The lesson I am taking from the event, and from movements over the last dozen years, is the power and peril of populism. Over a decade ago, we saw the rise of both the Tea Party and Occupy Wall Street. There was a fair amount of overlap between both movements, related to government bailouts of corporations while everyday Americans suffered.
Populist candidates also surfaced, from Ron Paul in 2008 and 2012, to both Trump and Bernie Sanders in 2016 and 2020. Once again, there has been a considerable overlap between Paul supporters in 2012 and Trump supporters in 2016, and between Trump supporters in 2016 and Sanders supporters in 2020. Not complete concordance, certainly; but the Venn diagram circles definitely overlap. Add in the antifa protesters, Trump supporters and the Black Lives Matter movement. My point here is that there is a lot of political and societal unrest, and it doesn’t always fit neatly within a left-right paradigm.
The peril of populism, I think, comes when it is personified in single individual; at this moment, President Donald Trump. At that point, it can become a cult of personality, in which the subject of devotion can do no wrong, and in which all who are perceived to oppose him (or her) are evil or stupid.
The power of populist movements, if we are wise enough to recognize it, is that they are indications that things are not going well in our country.
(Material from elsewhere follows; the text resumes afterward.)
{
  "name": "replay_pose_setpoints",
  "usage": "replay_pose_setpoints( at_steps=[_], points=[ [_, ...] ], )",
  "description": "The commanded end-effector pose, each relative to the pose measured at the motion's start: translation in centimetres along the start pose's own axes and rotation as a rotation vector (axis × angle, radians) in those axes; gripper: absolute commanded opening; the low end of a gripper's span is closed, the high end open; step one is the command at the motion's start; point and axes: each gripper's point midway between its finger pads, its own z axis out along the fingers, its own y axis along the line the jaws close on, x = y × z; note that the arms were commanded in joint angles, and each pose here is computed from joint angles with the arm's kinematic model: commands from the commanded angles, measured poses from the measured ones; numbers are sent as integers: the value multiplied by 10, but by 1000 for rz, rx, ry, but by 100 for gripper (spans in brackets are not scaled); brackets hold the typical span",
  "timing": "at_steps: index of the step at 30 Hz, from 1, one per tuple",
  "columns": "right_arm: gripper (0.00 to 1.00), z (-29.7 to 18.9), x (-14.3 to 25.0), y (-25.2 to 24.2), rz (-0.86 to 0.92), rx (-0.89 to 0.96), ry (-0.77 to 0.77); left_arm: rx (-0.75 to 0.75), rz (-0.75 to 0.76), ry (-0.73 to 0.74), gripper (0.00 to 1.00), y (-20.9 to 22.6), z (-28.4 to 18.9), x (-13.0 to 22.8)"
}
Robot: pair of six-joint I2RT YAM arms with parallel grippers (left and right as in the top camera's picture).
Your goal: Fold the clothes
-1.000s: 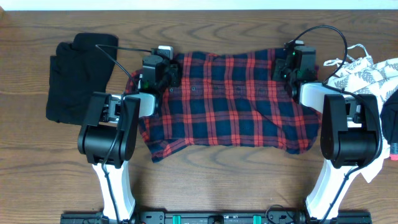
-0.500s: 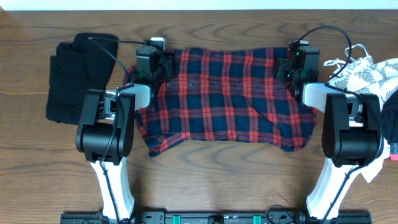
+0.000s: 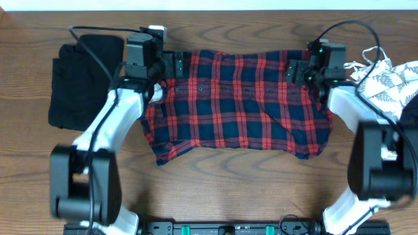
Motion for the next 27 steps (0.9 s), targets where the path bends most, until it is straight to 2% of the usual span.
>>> replay_pose_setpoints(
  at_steps=[1,7,14,27],
  points=[
    [99,-41,-19,17,-15,-68,-28,-16,21,22,98,1,-28,-4],
    [99,-82,-2,20,3,-61,68,-21,-8,230,98,-3,-73,40],
    [99,-100,46,20,64,-37,269,-42,-38,441,98,-1,-102,87],
    [99,-133,120,22,98,1,596,-78,-109,655,98,0,-130,134]
  ],
)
The lower and middle economic classes are suffering, while economic elites are doing quite well. Blacks and Hispanics feel targeted by law enforcement. Rural communities and formerly industrialized cities are suffering. Life expectancies are falling, while deaths to drug abuse and suicide continue to rise. Millions of Americans feel disenfranchised by our political system and don’t even bother to vote.
As a society, we are indeed not well. I think we need to look beyond the headlines and emotions of the present, and begin to focus our efforts on how we can make our country better, for all our people. Partisan politics-as-usual will not be the solution. We need to seek areas of common ground, develop policy ideas that would benefit all Americans, and work to reform our political system so that those ideas can actually be realized.
We’ve got our work cut out for us, so let’s get busy.
Christopher Peters of Coralville is a former Republican candidate for Congress in Iowa’s 2nd District.